## REQUIREMENT
Search the material below for the string "suitcase" and extract each line that has it.

====================

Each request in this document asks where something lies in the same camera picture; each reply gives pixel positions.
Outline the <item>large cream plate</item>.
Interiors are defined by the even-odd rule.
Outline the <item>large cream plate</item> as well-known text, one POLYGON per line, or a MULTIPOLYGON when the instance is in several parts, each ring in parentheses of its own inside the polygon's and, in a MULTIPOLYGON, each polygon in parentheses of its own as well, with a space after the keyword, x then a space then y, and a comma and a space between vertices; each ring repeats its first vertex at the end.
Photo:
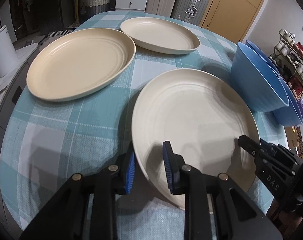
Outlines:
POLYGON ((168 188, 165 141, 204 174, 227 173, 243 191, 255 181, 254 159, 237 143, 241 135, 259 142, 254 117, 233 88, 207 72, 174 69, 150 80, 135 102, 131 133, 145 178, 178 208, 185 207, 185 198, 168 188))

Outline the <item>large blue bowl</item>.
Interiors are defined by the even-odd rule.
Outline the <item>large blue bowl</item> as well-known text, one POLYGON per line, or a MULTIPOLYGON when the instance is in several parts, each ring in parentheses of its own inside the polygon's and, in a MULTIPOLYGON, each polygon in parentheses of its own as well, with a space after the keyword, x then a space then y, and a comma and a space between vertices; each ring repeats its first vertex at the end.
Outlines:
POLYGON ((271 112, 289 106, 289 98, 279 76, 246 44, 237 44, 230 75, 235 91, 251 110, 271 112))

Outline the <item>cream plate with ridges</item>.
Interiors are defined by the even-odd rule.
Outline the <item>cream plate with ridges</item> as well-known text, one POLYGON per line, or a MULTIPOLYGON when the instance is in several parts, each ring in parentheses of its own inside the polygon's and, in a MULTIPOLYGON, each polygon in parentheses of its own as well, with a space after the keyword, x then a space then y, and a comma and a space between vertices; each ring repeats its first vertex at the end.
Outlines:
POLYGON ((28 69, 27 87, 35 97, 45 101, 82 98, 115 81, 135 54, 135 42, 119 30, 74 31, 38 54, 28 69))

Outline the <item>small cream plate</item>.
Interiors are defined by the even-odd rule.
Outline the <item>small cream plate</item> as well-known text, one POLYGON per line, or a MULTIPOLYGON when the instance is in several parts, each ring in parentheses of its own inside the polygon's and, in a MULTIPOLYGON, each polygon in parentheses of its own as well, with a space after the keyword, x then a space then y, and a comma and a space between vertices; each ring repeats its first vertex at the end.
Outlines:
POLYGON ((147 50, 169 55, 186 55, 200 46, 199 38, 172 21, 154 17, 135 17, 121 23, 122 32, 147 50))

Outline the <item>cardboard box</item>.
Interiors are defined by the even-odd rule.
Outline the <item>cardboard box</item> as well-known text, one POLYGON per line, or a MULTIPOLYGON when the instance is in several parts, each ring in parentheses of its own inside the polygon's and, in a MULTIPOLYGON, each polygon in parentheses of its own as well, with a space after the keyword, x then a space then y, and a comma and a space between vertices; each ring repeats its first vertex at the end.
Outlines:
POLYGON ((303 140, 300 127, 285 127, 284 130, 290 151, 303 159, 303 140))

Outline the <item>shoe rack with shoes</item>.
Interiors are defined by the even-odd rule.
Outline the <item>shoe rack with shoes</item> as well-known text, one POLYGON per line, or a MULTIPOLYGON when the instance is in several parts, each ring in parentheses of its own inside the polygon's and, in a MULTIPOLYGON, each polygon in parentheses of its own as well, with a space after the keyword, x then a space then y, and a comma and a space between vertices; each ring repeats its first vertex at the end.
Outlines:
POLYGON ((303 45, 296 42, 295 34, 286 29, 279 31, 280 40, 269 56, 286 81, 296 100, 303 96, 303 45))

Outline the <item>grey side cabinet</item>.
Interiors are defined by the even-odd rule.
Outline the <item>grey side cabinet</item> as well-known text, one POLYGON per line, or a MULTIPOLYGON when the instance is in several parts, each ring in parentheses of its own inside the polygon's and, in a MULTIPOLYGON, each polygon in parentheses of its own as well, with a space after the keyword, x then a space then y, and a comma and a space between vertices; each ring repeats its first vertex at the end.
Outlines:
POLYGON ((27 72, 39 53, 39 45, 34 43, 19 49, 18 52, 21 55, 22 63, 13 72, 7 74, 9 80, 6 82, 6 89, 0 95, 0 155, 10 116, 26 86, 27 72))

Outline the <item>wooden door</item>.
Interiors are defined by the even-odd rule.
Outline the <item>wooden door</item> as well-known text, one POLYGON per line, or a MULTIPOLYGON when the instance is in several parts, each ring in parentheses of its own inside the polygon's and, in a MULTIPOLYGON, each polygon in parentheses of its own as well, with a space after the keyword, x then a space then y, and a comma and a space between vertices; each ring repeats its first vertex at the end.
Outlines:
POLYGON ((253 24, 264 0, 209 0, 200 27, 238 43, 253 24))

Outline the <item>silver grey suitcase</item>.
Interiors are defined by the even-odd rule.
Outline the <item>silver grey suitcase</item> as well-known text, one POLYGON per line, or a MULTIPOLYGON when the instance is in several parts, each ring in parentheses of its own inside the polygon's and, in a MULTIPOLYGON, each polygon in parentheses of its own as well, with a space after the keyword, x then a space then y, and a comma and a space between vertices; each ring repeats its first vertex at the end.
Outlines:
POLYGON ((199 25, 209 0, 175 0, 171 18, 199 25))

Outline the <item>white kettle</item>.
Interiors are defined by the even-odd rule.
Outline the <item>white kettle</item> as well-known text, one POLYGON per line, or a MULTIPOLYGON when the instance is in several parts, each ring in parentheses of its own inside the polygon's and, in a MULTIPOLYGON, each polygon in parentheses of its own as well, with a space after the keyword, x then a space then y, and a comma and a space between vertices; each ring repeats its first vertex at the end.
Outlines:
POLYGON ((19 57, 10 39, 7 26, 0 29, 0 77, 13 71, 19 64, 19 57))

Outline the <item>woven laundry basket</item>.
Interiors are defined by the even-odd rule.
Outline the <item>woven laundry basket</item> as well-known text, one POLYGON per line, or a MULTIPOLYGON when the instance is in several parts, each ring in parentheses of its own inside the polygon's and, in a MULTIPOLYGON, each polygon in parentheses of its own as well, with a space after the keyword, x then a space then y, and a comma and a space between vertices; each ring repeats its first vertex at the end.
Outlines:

====================

## ANSWER FOR THE TASK
Outline the <item>silver grey suitcase</item>.
Outline the <item>silver grey suitcase</item> as well-known text, one POLYGON per line, or a MULTIPOLYGON when the instance is in several parts, each ring in parentheses of its own inside the polygon's and, in a MULTIPOLYGON, each polygon in parentheses of its own as well, with a space after the keyword, x then a space then y, and a comma and a space between vertices; each ring repeats its first vertex at the end.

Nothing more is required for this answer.